(INSTRUCTIONS FOR THE TASK)
Within the material below, locate the line with "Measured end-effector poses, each" and the line with "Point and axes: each", then return those two lines and all lines between them, exactly as written.

═════ SUPPLIED INFORMATION

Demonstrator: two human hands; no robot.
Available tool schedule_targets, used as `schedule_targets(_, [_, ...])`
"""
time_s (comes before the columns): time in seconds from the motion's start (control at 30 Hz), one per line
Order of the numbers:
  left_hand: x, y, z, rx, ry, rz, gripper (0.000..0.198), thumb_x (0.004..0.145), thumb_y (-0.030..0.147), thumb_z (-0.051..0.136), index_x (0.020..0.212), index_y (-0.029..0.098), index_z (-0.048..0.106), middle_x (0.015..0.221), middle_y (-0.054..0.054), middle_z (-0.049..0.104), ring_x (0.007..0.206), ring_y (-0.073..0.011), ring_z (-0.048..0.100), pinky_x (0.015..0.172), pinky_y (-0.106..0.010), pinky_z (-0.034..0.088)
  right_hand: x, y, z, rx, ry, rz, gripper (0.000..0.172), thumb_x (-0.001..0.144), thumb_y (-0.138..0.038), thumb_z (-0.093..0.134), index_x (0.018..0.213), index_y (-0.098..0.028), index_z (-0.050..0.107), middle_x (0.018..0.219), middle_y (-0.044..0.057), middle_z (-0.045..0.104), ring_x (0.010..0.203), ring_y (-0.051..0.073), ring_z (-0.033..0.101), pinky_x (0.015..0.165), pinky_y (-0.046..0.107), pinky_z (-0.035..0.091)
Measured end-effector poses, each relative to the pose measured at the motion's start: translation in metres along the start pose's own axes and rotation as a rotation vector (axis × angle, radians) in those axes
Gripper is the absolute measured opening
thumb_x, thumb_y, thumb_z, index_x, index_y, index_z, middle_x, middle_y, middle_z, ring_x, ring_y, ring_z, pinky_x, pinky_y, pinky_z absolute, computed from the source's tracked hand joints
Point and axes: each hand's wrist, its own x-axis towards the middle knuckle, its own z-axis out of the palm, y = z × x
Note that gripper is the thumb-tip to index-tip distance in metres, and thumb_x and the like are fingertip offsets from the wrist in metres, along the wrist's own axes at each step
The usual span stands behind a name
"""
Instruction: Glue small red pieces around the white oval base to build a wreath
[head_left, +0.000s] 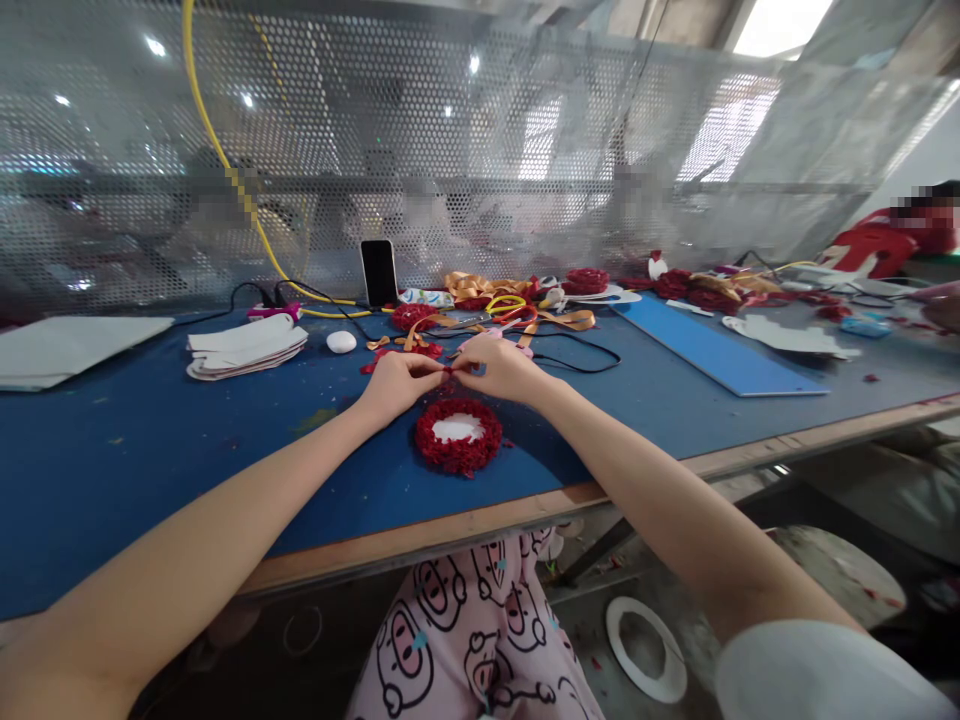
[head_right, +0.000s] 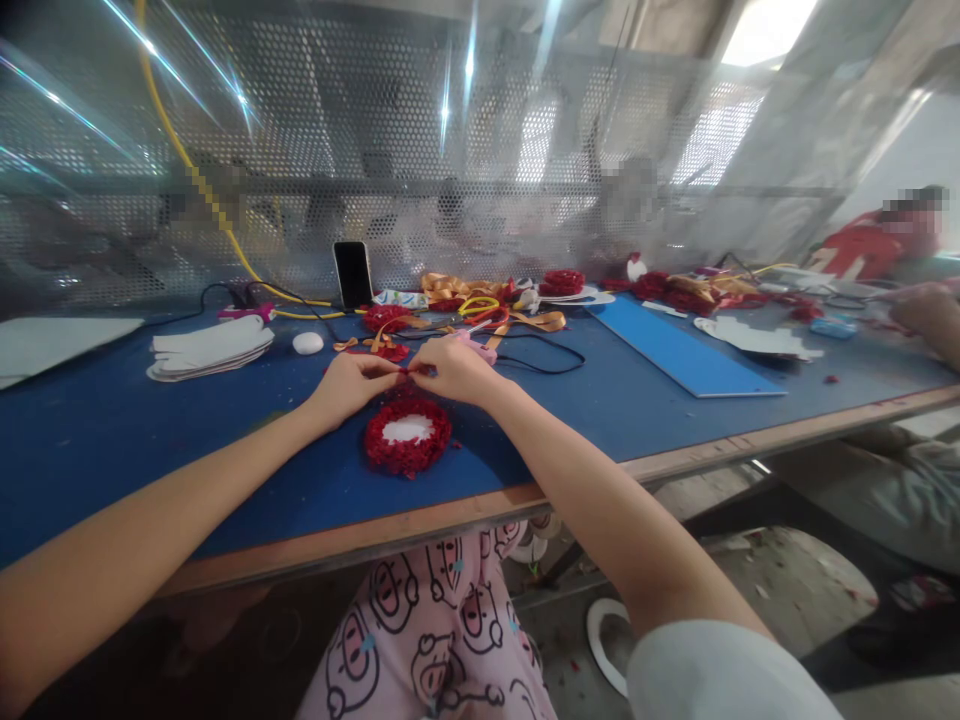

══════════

(SOLUTION FOR THIS EXERCISE)
Measured end-effector poses, each relative to the pose measured at the motion's start: translation in metres along the start pose's own axes and rotation as a rotation vector (axis × angle, radians) in those axes
Gripper is the absolute measured opening
thumb_x, thumb_y, thumb_z, index_x, index_y, index_z, middle_x, middle_y, middle_z, ring_x, ring_y, ring_z, pinky_x, pinky_y, pinky_z absolute, computed from the source's tracked hand joints
Point and axes: each hand's wrist, its own x-axis towards the middle knuckle, its own z-axis out of the palm, y = z × x

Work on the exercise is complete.